### Problem requirements
Every line holding the string "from" should be copied out of the listing.

### Source material
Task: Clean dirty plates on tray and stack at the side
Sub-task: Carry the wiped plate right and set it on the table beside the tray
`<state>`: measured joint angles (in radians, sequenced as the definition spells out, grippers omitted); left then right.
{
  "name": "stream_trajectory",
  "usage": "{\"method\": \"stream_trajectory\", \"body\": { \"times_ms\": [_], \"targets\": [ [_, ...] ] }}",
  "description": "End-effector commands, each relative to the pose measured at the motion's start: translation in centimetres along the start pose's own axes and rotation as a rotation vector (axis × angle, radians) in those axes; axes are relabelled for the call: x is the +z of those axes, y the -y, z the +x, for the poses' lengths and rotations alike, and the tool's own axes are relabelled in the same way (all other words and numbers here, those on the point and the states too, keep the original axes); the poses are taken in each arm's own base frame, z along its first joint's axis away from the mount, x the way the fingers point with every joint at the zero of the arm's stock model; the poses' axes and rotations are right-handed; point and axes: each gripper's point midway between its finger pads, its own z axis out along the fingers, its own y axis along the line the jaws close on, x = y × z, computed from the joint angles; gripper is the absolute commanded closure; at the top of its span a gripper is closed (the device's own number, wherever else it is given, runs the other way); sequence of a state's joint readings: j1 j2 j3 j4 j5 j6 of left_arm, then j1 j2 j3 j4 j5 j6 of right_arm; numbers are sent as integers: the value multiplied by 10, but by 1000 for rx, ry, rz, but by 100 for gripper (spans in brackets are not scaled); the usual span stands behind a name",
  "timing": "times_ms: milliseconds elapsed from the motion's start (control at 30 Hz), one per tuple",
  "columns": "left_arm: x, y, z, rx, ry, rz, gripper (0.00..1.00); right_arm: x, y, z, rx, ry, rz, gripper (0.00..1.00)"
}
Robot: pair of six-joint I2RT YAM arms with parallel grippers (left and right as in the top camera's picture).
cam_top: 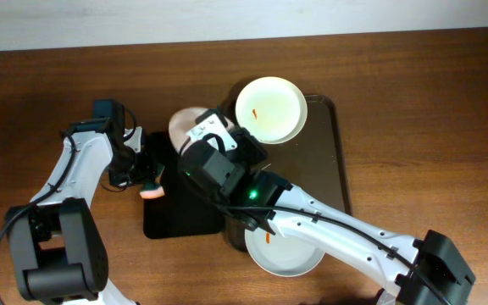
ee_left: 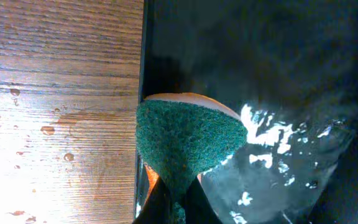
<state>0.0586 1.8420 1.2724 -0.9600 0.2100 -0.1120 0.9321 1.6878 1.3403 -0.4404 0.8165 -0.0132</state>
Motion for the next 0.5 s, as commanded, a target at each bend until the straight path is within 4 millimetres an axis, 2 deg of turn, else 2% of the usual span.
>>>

### Task response
  "description": "End-effector commands, each relative to the pose measured at the motion's start: translation in centimetres along the start pose's own axes and rotation as a rotation vector (axis × angle, radians) in those axes; axes are relabelled for the call: x is the +z of those axes, y the -y, z the +x, for the poses' lengths and rotations alike, and the tool's own axes are relabelled in the same way (all other words and numbers here, those on the point and the states too, keep the original axes); the poses are taken in each arm's own base frame, z along its first joint's axis away from the mount, x the way the fingers point with every joint at the zero of the arm's stock model; the poses' axes and rotations are right-handed; point and axes: each gripper's point midway between its finger pads, its own z axis out along the fingers, its own y axis along the line the jaws close on, x = y × z, computed from the joint angles; gripper is the absolute commanded closure; at the top of its span a gripper is closed (the device's own number, wherever else it is given, runs the other way); sequence of a state's joint readings: j1 j2 j3 j4 j5 j6 of left_arm, then j1 j2 j3 j4 j5 j6 of right_arm; numbers are sent as integers: the value multiplied by 10, but by 1000 for rx, ry, rz, but by 100 for gripper (spans in brackets are not scaled); the usual span stands behind a name",
  "timing": "times_ms: milliseconds elapsed from the motion's start (control at 30 Hz), one per tuple",

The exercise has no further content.